13237- Hz. Ömer şöyle
demiştir: "Cariye Müslüman olup da efendisiyle evlenir ve iffetli kalırsa
efendisinin ölümünden sonra çocuğu onu özgür kılar. Ancak zinaya bulaşır veya
küfre girerse cariye olarak kalır."
Tahric: Said b. Mansur
(3/2051), "Mansur-Ebu Atiyye Malik b. Amir el-Hemdani" kanalıyla
rivayet etti.
13238- Eyyub bildiriyor:
iyas, Ömer b. Abdilazız'e bir mektup yazarak zina eden ümmü veledin durumunu
sordu. Ondan gelen cevabı da bana gösterdi. Ömer buna cevaben: "Ona zina
haddinin uygula, ancak efendisine geri verme ve köle olarak bırakma"
yazdı.
13239- Abdulkerım
el-Cezerı bildiriyor: Ata, zina eden ümmü veled hakkında: "Efendisi artık
ondan faydalanmaz, ancak satılamaz da" demiştir.
13240- İbn Cüreyc bildiriyor:
İbn Şihab'a: "Zina eden ümmü veledi efendisi satabilir mi?" diye
sorulunca: "Efendisinin onu satması doğru değildir. Ancak ona bu konuda
cariyeye verilen ceza uygulanır" dedi.
13241- Mücahid der ki:
"Ümmü veledin zina etmesi onu tekrar köle kılmaz."
13242- Cerir b. Hazım
der ki: Salim b. Abdillah'a babama ait olan ve zina eden ümmü veledin durumu
sorulunca: "Zina etmesinin günahı kendinedir. Ancak kendisi hür bir
kadındır" dedi.
Cariyenin Düşük Yapsa da
Özgür Kalması
13243- ikrime'nin
bildirdiğine göre Ömer b. el-Hattab: "Düşük olsa da cariyenin çocuğu
kendisini özgür kılar" demiştir.
Tahric: Beyhaki
(10/346), Said b. Mansur kanalıyla Süfyan b. el-Hakem'den daha uzun bir metinle
ve Said b.
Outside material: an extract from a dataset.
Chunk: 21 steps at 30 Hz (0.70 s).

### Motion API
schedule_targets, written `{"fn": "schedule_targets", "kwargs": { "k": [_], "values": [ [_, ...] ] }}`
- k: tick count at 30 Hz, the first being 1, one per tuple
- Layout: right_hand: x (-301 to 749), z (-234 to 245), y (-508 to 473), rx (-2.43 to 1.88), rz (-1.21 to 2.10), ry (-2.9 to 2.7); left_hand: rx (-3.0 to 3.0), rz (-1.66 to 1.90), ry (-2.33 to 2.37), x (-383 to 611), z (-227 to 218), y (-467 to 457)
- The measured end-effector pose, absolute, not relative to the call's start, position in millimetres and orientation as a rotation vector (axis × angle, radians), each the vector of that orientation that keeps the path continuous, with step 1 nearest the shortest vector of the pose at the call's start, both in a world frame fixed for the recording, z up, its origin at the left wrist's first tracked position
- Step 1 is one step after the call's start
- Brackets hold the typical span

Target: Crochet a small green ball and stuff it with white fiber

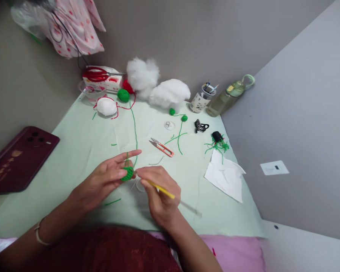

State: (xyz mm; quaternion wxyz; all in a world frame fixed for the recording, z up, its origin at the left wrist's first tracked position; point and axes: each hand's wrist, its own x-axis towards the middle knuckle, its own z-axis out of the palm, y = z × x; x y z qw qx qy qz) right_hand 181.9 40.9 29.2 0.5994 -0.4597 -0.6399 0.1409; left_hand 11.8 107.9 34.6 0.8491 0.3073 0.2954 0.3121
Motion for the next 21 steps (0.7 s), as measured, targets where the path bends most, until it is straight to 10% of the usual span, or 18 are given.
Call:
{"fn": "schedule_targets", "kwargs": {
  "k": [8,21],
  "values": [
    [184.7,30.9,46.0,-0.98,0.846,-1.138,0.841,0.663,0.642,8.4,30.3,104.2],
    [175.3,22.5,40.1,-1.18,0.126,-1.511,0.517,0.646,0.61,22.8,33.1,102.2]
  ]
}}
Mansur (3/2046), başka kanallarla rivayet ettiler.
13244- Abdürrezzak başka
bir kanalla aynısını bildirir.
Tahric: Beyhaki
(10/346), Ali b. el-Ca'd kanalıyla Sevri' den rivayet etti.
13245- ibrahim(-i Nehai)
der ki: "Düşük kan pıhtısı şeklinde de olsa, et parçası da olsa bebek olduğu
belli ise cariyeyi üm mü veled yapar."
13246- Hasan(-ı Basri)
der ki: "Böylesi bir durum düşüğün bebek olduğu belli ise geçerlidir, ''
Tahric: Said b. Mansur
(3/2053), Yunus kanalıyla Hasan' dan rivayet etti.
13247- Zühri der ki:
"Şayet kadının yaptığı düşüğün bebek olduğu belli oluyorsa cariye ümmü
veled sayılır. Ancak ne olduğu henüz belli değilse cariye olarak kalır."
13248- Muhammed b.
Abdillah es-sekafı bildiriyor: Babam Abdullah b. Karib dörtbin dirheme bir
cariye satın aldı. Bu cariye de önceki sahibinden hamile kalıp düşük yapmıştı.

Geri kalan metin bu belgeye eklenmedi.